=== How to complete this task ===
Nothing outside the range is wanted. Repeat exactly the lines below from the one with "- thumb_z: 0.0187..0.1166" through the one with "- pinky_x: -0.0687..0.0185".

::::

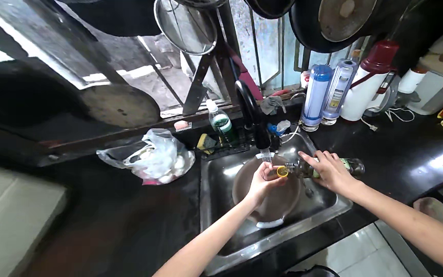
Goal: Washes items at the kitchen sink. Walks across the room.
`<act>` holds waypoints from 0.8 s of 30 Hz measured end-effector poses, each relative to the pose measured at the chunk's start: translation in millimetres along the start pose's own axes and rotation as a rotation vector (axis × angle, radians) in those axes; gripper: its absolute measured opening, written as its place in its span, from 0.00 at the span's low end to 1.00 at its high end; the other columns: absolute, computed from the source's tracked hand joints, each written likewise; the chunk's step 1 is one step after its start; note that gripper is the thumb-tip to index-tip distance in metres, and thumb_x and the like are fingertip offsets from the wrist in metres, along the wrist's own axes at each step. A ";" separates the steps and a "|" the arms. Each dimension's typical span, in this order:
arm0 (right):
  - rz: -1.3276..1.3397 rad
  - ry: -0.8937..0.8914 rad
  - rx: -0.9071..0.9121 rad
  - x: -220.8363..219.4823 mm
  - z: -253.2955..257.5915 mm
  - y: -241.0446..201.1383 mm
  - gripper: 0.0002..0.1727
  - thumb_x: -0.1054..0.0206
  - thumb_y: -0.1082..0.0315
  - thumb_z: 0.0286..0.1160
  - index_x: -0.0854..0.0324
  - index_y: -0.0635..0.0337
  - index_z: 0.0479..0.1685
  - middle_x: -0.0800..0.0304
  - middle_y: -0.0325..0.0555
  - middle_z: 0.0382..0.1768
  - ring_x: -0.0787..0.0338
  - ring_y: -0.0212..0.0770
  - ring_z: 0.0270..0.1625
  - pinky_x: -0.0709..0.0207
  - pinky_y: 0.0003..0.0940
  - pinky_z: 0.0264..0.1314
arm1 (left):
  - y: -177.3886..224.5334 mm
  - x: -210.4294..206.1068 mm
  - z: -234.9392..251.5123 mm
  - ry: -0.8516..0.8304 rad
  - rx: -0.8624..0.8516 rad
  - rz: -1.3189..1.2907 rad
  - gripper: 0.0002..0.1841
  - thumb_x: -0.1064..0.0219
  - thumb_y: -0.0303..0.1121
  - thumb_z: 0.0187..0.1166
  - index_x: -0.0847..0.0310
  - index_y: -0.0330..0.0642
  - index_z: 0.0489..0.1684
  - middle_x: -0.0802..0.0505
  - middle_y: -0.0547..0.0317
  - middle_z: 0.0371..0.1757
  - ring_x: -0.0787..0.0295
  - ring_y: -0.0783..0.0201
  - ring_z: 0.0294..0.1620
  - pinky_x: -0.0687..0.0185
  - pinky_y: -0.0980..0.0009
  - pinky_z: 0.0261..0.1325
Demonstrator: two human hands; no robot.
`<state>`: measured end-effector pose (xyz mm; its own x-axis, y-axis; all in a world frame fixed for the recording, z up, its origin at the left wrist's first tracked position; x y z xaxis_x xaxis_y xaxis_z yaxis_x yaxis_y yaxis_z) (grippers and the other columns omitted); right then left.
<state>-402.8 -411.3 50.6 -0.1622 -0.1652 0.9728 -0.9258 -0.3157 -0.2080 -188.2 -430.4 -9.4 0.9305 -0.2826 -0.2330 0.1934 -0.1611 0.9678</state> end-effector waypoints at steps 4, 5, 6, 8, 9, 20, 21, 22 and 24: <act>0.075 0.002 -0.008 -9.9 0.5 6.3 0.52 0.20 0.70 0.64 0.42 0.42 0.94 0.21 0.73 0.68 0.22 0.73 0.69 0.34 0.69 0.71 | -9.1 6.7 8.6 -0.001 0.012 0.089 0.21 0.26 0.11 0.64 0.31 0.35 0.49 0.08 0.53 0.51 0.05 0.64 0.40 0.06 0.69 0.45; 0.108 -0.001 -0.021 -12.6 0.1 8.2 0.51 0.20 0.69 0.64 0.42 0.43 0.94 0.21 0.72 0.67 0.21 0.72 0.69 0.33 0.68 0.71 | -12.6 12.8 13.9 -0.020 -0.010 0.251 0.21 0.24 0.14 0.63 0.29 0.31 0.51 0.08 0.51 0.51 0.05 0.64 0.42 0.07 0.69 0.47; 0.146 -0.022 -0.049 -15.1 -0.5 9.9 0.52 0.20 0.66 0.66 0.44 0.42 0.94 0.21 0.70 0.68 0.22 0.70 0.70 0.33 0.66 0.72 | -14.7 19.9 20.1 -0.062 -0.026 0.504 0.22 0.22 0.19 0.63 0.25 0.28 0.55 0.09 0.48 0.53 0.07 0.63 0.47 0.10 0.68 0.54; 0.235 -0.054 -0.089 -22.4 -2.2 14.7 0.51 0.20 0.62 0.67 0.45 0.41 0.95 0.22 0.66 0.70 0.21 0.66 0.72 0.31 0.63 0.74 | -13.3 26.7 32.8 -0.220 0.030 1.106 0.23 0.27 0.26 0.74 0.23 0.29 0.68 0.12 0.39 0.63 0.14 0.47 0.66 0.20 0.52 0.69; 0.290 -0.046 -0.090 -27.0 -4.0 17.1 0.51 0.20 0.60 0.66 0.44 0.43 0.94 0.22 0.66 0.71 0.20 0.65 0.73 0.29 0.62 0.75 | -14.2 26.5 39.5 -0.309 0.094 1.358 0.24 0.34 0.23 0.78 0.26 0.31 0.75 0.16 0.37 0.71 0.22 0.39 0.75 0.24 0.44 0.72; 0.670 0.091 -0.079 -60.5 -47.2 33.7 0.51 0.17 0.60 0.62 0.41 0.58 0.90 0.22 0.62 0.76 0.18 0.51 0.76 0.28 0.45 0.81 | -46.7 72.2 86.0 0.100 0.157 0.689 0.32 0.20 0.23 0.66 0.30 0.26 0.70 0.12 0.41 0.57 0.11 0.59 0.50 0.15 0.63 0.58; 0.685 0.108 -0.077 -60.9 -50.5 35.1 0.51 0.17 0.61 0.62 0.41 0.59 0.89 0.22 0.62 0.75 0.18 0.52 0.76 0.28 0.45 0.81 | -44.7 71.6 84.7 0.134 0.136 0.568 0.31 0.21 0.21 0.66 0.31 0.25 0.69 0.13 0.42 0.55 0.12 0.63 0.46 0.14 0.66 0.54; 0.698 0.123 -0.076 -61.4 -53.2 36.5 0.51 0.16 0.61 0.62 0.40 0.60 0.89 0.22 0.63 0.75 0.18 0.51 0.75 0.28 0.44 0.81 | -41.7 70.7 83.5 0.152 0.112 0.477 0.31 0.21 0.19 0.66 0.31 0.25 0.68 0.12 0.44 0.53 0.11 0.66 0.45 0.13 0.68 0.52; 0.718 0.151 -0.078 -62.4 -56.9 38.9 0.51 0.16 0.62 0.61 0.40 0.61 0.89 0.21 0.62 0.75 0.18 0.51 0.75 0.27 0.43 0.81 | -34.2 68.1 82.2 0.171 0.066 0.361 0.28 0.23 0.18 0.67 0.29 0.25 0.66 0.10 0.48 0.50 0.10 0.69 0.44 0.12 0.71 0.52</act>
<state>-448.1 -360.1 -12.4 -0.7772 -0.1739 0.6047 -0.5948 -0.1104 -0.7962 -157.0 -521.9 -66.1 0.9743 -0.1716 0.1457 -0.1708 -0.1421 0.9750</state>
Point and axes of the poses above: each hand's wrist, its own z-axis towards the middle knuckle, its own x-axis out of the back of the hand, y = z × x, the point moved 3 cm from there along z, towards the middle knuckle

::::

=== Answer to this exercise ===
  - thumb_z: 0.0187..0.1166
  - index_x: -0.0847..0.0310
  - index_y: -0.0330..0.0642
  - index_z: 0.0489..0.1684
  - middle_x: -0.0802..0.0505
  - middle_y: -0.0547..0.0317
  - middle_z: 0.0371..0.1757
  - ring_x: -0.0787..0.0295
  - ring_y: -0.0783..0.0201
  - ring_z: 0.0294..0.1620
  - pinky_x: -0.0687..0.0185

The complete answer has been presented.